Mon Oct 23 21:34:44 EDT 2017

On Mon, Oct 23, 2017 at 6:38 PM, Cedric BAIL <cedric.bail at free.fr> wrote:
>
> On Wed, Oct 18, 2017 at 5:45 PM, Ken Phillis Jr <kphillisjr at gmail.com> wrote:
> > On Wed, Oct 18, 2017 at 3:58 PM, Rob Landley <rob at landley.net> wrote:
> >> On 10/16/2017 12:18 PM, Ken Phillis Jr wrote:
> > I honestly believe the current J2 Core lacks hardware Floating Point, but
> > that is not a major problem... I was thinking the fastest solution for this
> > would be to add Instructions for Fixed Point math, and have this task broken
> > down into four major stages/tasks...
>
> What are the reasonning for you to drop to fixed point ? I am asking
> because most of the modern API for 3D are definitively around floating
> point. I am guessing it is related to your idea of doing an emulator
> more than playing modern work load. Am I right ?
>

The reason for Fixed point is for faster computation. I know it's a
lot easier to get integer based math running faster than Floating
Point math.
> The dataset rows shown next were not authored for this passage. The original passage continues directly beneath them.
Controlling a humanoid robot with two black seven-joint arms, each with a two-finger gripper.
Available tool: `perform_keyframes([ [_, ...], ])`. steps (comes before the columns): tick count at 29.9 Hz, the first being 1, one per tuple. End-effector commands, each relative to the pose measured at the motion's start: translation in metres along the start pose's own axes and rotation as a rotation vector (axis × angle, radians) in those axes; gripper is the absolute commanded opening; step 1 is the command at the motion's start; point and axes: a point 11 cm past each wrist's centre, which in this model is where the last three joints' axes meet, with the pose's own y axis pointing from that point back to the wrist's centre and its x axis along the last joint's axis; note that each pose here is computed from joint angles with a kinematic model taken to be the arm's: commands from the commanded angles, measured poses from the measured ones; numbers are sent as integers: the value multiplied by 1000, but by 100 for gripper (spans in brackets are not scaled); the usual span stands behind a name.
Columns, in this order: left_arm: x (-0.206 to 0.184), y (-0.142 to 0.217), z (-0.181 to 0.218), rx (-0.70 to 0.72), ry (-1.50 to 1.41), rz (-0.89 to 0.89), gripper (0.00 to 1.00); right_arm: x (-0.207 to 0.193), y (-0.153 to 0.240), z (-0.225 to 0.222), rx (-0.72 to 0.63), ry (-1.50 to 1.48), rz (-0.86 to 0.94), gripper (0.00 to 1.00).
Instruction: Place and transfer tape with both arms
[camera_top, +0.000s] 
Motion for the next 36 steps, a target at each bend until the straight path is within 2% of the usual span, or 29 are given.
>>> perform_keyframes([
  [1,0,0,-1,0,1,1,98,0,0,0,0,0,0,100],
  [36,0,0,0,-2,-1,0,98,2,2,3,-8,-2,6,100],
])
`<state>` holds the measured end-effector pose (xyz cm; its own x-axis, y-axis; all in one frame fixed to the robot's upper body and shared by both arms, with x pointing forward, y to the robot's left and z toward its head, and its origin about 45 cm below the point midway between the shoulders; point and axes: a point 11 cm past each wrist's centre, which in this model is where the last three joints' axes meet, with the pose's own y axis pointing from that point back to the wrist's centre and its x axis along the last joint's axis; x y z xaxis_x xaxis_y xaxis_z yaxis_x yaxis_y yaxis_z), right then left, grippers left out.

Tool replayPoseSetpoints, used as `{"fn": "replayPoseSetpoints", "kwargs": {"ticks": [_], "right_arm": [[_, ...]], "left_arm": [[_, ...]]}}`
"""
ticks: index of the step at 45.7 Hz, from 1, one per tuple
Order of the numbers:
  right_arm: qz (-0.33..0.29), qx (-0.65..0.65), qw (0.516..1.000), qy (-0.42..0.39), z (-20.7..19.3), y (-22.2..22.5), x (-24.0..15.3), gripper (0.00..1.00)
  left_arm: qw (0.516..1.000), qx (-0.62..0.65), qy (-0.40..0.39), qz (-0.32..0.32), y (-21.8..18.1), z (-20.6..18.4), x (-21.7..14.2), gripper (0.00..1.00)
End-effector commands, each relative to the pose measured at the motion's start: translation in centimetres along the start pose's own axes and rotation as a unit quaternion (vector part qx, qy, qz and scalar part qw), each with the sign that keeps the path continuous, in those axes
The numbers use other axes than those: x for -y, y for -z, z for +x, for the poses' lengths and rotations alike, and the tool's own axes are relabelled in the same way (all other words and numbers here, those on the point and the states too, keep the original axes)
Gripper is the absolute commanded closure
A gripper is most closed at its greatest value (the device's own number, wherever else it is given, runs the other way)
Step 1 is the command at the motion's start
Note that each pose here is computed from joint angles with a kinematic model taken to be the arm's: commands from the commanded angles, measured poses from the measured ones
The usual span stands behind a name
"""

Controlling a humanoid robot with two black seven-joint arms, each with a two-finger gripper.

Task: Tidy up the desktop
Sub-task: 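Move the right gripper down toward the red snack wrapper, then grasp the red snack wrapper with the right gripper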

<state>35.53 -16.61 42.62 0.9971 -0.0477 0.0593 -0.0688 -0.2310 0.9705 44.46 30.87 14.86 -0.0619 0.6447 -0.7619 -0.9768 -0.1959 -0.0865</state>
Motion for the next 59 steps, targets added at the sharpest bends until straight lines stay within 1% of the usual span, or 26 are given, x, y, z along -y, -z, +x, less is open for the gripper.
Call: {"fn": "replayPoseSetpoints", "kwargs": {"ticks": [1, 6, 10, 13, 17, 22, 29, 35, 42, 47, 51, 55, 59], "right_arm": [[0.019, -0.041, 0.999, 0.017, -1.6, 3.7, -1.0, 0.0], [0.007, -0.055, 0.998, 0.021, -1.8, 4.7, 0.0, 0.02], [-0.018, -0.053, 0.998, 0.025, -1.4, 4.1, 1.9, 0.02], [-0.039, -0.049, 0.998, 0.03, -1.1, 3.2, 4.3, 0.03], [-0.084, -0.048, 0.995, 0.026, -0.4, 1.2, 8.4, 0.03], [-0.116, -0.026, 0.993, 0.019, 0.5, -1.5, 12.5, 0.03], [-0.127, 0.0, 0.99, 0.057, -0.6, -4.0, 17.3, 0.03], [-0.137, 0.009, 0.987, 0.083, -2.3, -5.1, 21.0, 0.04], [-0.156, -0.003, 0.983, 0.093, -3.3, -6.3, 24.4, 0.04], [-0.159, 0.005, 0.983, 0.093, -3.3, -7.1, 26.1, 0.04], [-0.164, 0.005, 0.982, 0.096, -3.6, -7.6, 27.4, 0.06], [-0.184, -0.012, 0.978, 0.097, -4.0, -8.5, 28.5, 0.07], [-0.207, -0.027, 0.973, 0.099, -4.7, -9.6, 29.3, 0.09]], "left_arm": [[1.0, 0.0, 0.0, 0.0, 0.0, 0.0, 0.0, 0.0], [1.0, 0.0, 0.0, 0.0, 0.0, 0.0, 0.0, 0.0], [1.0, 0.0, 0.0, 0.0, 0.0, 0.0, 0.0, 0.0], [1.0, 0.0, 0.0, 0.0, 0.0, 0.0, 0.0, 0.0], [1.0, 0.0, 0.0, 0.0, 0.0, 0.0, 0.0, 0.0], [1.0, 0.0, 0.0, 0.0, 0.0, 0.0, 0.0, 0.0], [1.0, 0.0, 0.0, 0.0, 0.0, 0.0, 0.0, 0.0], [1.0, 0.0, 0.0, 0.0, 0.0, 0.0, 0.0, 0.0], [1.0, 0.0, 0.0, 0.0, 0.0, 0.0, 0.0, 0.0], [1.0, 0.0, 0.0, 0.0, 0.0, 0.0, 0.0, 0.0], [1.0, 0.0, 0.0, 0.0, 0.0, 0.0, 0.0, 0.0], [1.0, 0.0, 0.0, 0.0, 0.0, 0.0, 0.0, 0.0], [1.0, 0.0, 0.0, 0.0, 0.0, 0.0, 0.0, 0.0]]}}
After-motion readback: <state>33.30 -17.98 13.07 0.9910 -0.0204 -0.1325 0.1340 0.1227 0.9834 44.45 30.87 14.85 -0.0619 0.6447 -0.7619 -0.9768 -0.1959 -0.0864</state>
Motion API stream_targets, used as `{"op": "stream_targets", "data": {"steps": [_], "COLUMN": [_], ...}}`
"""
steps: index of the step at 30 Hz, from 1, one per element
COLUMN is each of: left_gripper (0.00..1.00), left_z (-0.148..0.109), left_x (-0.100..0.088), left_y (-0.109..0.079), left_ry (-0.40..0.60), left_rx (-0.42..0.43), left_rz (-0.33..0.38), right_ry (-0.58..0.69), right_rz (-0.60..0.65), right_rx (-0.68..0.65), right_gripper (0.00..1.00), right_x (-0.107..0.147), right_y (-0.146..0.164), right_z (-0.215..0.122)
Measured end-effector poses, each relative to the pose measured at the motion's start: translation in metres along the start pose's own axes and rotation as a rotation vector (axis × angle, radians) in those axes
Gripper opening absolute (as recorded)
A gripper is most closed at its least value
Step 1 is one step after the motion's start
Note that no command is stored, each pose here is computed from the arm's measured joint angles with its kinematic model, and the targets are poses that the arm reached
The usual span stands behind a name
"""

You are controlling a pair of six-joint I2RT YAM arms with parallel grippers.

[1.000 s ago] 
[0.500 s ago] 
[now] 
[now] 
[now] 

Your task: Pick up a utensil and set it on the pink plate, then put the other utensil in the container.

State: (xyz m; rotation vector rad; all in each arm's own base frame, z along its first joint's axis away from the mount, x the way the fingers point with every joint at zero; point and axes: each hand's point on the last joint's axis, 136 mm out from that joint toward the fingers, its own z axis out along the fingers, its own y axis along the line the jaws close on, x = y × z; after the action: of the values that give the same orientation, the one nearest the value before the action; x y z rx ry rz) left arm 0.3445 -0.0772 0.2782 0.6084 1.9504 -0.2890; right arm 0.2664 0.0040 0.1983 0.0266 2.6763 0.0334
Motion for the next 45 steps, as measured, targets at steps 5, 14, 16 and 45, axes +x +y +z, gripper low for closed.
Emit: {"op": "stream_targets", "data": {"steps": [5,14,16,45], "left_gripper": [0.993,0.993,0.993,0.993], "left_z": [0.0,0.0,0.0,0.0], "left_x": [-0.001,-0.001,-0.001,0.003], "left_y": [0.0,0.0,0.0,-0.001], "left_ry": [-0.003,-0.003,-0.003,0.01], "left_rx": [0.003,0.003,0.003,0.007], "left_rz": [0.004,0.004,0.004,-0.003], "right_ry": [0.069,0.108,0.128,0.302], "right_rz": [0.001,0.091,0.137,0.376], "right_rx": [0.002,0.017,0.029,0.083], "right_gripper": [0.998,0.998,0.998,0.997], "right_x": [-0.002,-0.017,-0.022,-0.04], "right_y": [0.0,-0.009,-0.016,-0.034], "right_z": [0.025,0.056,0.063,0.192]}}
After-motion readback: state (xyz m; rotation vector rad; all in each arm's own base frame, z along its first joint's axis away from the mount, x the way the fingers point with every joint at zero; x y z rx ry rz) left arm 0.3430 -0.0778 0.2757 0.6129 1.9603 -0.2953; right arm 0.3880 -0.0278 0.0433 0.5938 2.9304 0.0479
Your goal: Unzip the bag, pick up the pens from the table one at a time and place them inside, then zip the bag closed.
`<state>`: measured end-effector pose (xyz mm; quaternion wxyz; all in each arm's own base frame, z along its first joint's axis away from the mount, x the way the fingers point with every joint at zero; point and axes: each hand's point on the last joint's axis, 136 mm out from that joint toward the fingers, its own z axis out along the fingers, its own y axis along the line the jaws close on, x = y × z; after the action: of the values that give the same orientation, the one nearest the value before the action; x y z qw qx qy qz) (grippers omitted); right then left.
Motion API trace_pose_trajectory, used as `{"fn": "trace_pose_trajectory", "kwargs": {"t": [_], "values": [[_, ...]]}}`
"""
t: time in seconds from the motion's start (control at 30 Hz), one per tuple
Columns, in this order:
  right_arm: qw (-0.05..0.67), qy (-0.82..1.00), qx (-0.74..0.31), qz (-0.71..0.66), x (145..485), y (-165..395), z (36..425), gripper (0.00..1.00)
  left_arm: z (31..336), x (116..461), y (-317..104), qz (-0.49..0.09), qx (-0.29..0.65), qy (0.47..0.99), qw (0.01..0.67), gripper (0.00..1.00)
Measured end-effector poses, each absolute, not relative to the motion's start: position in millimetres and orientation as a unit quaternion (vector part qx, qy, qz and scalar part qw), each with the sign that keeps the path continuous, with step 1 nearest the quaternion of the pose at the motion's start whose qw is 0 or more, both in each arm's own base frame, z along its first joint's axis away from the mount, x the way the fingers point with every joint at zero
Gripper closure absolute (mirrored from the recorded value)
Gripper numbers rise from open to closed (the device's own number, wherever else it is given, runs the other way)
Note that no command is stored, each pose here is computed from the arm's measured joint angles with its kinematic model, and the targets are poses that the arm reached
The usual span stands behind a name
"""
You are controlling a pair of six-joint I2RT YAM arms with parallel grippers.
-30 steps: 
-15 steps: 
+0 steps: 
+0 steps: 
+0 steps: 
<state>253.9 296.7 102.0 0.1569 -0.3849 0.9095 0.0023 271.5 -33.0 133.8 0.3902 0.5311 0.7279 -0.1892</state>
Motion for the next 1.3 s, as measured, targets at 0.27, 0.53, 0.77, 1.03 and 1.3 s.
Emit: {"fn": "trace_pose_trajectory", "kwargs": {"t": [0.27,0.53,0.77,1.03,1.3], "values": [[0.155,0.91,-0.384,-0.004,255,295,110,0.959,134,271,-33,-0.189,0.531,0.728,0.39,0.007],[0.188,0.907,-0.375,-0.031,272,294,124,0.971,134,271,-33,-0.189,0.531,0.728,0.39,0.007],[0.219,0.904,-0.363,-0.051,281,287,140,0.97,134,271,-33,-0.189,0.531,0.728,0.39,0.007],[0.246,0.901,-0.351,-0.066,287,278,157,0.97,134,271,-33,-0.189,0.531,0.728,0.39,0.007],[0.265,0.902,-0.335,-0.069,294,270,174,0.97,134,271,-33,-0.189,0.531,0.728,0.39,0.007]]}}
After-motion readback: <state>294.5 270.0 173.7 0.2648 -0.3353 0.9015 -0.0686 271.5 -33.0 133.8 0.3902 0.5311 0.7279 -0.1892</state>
As far as modern Graphics hardware goes, Floating point
rasterization must be avoided until the patent covering
GL_ARB_TEXTURE_Float [1] expires.

[1] https://www.khronos.org/registry/OpenGL/extensions/ARB/ARB_half_float_pixel.txt

>
> > Stage 1: Add hardware Accelerated Fixed Point math - Luckily this has two
> > main wikipedia articles, and some example C/C++ code exists. Either way,
> > this can be used to help coax the Integer unit of the device to speed up 3D
> > math.
> >
> > Wikipedia: Fixed Point Arithmetic:
> > https://en.wikipedia.org/wiki/Fixed-point_arithmetic
> > Wikipedia: Q Number Format: https://en.wikipedia.org/wiki/Q_(number_format)
> > Github: Libfixmath - the fixed point math library:
> > https://github.com/PetteriAimonen/libfixmath
> > Github: LibfixMatrix - Fixed Point matrix math library:
> > https://github.com/PetteriAimonen/libfixmatrix
> >
> >
> > Stage 2: Add SIMD Instructions for integer math (Signed, Unsigned, and fixed
> > Point)
> >
> > This is cloning the expanded ALU to handle running various math functions in
> > parallel... In general this should cover the following Functions:
> > * Parallel instructions for basic ALU Functions - Think Addition,
> > Subtraction, multiplication, division, etc.
> > * Vector Instructions - This is stuff like Dot Product, Cross Product, and
> > Linear Interpolation.
> > * Vector Interpolation - this is Linear interpolation between two values
> > with a values.
>
> I have started to put a proposal for SIMD a few months back, if you
> have time to review
> (http://lists.j-core.org/pipermail/j-core/2017-August/000650.html).
> One thing to not forget, is that we should keep the code density and
> make sure that adding an instruction is useful and justifiy the loss
> available space for future instruction.
>
I agree that code density is important, and excellent reason to have
an CPUID Function. Believe it or not, x86 processors have seen their
fair share of Instruction Removal. The largest removal of Instructions
I currently know of was done by AMD when they removed the 3DNow!
Instructions[1] from their processors starting in 2011. This
Instruction was originally introduced in 1998 with the AMD K6-2
processor[2], and ultimately removed with with the release of
processors based on the bulldozer (2011)[3], Bobcat(2011)[4], and Zen
(2017)[5] Micro-architecture(s).

[1] Wikipedia: 3DNow!: https://en.wikipedia.org/wiki/3DNow!
[2] Wikipedia: AMD K6-2: https://en.wikipedia.org/wiki/AMD_K6-2
[3] Wikipedia: Bulldozer Microarchitecture:
https://en.wikipedia.org/wiki/Bulldozer_(microarchitecture)
[4] Wikipedia: Bobcat Microarchitecture:
https://en.wikipedia.org/wiki/Bobcat_(microarchitecture)
[5] Wikipedia: Zen Microarchitecture:
https://en.wikipedia.org/wiki/Zen_(microarchitecture)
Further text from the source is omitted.